O Departamento de Logística em Saúde (a sigla é DLOG) aparece como emissor da nota de empenho, incluída no sistema às 17h41 de 22 de fevereiro. A favorecida, conforme o documento, é a Precisa.
Enquanto a reserva do dinheiro era providenciada, representantes da empresa eram comunicados sobre pendências básicas para a assinatura do contrato. Não havia no processo, naquele momento, documento que comprovasse a regularidade fiscal da Bharat Biotech na Índia. Nem mesmo o documento equivalente ao CNPJ havia sido providenciado, segundo um aviso da área técnica do ministério à Precisa.

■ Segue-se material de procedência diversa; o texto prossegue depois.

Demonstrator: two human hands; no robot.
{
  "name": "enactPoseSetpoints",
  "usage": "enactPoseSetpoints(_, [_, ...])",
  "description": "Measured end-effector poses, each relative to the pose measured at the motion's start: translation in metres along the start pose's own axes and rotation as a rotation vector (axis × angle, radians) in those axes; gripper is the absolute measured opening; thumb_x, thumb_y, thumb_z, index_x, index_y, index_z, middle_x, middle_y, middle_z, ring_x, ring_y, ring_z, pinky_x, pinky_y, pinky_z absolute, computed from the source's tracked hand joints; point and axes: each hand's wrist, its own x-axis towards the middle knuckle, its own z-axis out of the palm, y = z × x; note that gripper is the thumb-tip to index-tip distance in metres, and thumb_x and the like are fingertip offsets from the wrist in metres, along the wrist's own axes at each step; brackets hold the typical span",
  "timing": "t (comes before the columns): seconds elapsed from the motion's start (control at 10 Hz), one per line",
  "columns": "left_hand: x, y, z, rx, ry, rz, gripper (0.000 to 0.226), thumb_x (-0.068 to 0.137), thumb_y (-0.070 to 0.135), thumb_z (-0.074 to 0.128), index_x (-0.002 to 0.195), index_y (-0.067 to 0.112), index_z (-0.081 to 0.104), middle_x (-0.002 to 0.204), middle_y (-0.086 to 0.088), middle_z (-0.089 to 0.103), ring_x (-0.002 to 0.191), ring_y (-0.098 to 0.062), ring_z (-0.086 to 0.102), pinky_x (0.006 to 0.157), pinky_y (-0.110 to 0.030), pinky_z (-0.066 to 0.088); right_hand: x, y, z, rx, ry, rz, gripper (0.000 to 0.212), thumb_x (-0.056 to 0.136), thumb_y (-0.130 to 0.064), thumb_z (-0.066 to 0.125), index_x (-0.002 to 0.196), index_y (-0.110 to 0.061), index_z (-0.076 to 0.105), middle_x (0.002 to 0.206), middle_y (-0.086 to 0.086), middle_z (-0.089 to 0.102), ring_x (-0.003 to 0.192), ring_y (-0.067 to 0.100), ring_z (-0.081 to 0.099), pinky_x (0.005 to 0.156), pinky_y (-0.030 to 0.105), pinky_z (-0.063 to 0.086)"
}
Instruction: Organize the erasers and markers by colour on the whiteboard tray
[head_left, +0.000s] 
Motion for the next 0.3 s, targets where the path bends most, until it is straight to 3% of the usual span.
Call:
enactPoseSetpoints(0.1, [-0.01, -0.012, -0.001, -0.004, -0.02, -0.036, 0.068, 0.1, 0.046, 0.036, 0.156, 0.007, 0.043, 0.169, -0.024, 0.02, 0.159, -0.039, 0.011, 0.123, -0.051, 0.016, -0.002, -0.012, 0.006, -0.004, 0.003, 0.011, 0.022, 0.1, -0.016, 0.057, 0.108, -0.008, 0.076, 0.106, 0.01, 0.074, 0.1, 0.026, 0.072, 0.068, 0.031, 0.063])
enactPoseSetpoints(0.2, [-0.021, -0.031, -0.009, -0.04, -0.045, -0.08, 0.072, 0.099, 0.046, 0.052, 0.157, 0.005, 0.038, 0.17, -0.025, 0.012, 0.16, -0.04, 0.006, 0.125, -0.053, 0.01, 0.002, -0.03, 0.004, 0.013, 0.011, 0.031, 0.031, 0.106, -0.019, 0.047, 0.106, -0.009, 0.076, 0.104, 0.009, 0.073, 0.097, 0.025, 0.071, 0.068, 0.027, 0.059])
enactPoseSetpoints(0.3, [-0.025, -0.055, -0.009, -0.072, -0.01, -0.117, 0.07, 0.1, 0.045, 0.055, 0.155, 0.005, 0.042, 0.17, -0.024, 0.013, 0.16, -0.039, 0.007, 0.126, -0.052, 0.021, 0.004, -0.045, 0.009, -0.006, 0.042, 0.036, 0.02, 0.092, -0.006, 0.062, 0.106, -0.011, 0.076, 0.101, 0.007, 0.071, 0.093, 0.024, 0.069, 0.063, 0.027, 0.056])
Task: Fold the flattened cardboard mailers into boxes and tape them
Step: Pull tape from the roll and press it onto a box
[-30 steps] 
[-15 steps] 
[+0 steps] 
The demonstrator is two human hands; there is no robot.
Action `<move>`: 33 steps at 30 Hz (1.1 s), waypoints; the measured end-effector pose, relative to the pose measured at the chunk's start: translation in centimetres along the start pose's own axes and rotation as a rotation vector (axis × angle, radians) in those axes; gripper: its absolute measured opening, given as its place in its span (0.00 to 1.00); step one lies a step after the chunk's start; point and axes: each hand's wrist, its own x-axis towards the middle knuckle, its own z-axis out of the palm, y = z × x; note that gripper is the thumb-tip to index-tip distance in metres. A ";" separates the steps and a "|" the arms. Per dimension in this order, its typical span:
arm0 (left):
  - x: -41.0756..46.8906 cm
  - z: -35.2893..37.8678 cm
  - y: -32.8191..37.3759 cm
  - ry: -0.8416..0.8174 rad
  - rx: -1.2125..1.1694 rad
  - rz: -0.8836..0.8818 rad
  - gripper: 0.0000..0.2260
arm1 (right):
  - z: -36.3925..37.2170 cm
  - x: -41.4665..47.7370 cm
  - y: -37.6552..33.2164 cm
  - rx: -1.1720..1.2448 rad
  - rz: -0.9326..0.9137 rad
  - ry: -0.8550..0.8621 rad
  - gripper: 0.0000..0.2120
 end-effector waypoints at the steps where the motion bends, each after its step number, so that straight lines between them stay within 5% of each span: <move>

Outras pendências no começo da noite de 22 de fevereiro eram a tradução juramentada desses documentos, o contrato social em vigor, o vínculo entre Bharat Biotech e Precisa, a procuração da Bharat para diretores da Precisa e a declaração de inexistência de fatos impeditivos. O contrato foi assinado em 25 de fevereiro. Dias assinou como um dos representantes do Ministério da Saúde. Diante das suspeitas que recaem sobre a contratação, o governo Bolsonaro decidiu suspender o contrato. A decisão foi anunciada nesta terça.
No mesmo dia, após a Folha de S.Paulo publicar a revelação de cobrança de propina, o ministério comunicou a demissão de Dias da direção do Departamento de Logística em Saúde. Depois da suspensão do contrato, o governo avalia anulá-lo, no momento em que avançam as investigações sobre possíveis irregularidades. A CPI aprovou a convocação para depoimento de todos os atores envolvidos nessas suspeitas. Entre eles estão Dias, Barros e Dominguetti, que depôs nesta quinta (1º) e confirmou as informações publicadas pela Folha de S.Paulo na quarta.
Em nota, a Precisa afirmou que foi transparente e seguiu a legislação ao negociar a Covaxin. Ela negou ter existido qualquer vantagem ou favorecimento.
“A Precisa informa que as tratativas entre a empresa e o Ministério da Saúde seguiram todos os caminhos formais e foram realizadas de forma transparente junto aos departamentos responsáveis do órgão federal.”
A Folha de S.Paulo revelou no dia 18 de junho a existência e o teor do depoimento dado ao MPF (Ministério Público Federal) pelo servidor Luis Ricardo Miranda.
Ele apontou pressão para garantir a importação de doses, apesar da falta de documentos básicos e de erros em faturas, com previsão não contratual de pagamento antecipado de US$ 45 milhões.
O caso da Covaxin cresceu, passou a ser o foco principal da CPI da Covid no Senado e deixou acuado o governo Bolsonaro.
Miranda foi ouvido pela CPI uma semana depois, com seu irmão, Luis Miranda. O servidor confirmou os mesmos termos do depoimento ao MPF. O congressista afirmou ter levado ao presidente da República as informações sobre o que ocorria na contratação da Precisa Medicamentos. Segundo o deputado, Bolsonaro disse que comunicaria a Polícia Federal sobre as suspeitas que havia escutado. Na mesma conversa, ainda segundo o congressista, o presidente disse que seu líder na Câmara, deputado Ricardo Barros (PP-PR), estaria por trás das suspeitas.
O presidente não acionou a PF, e a oposição acusou o chefe do Executivo, no STF, de prevaricação.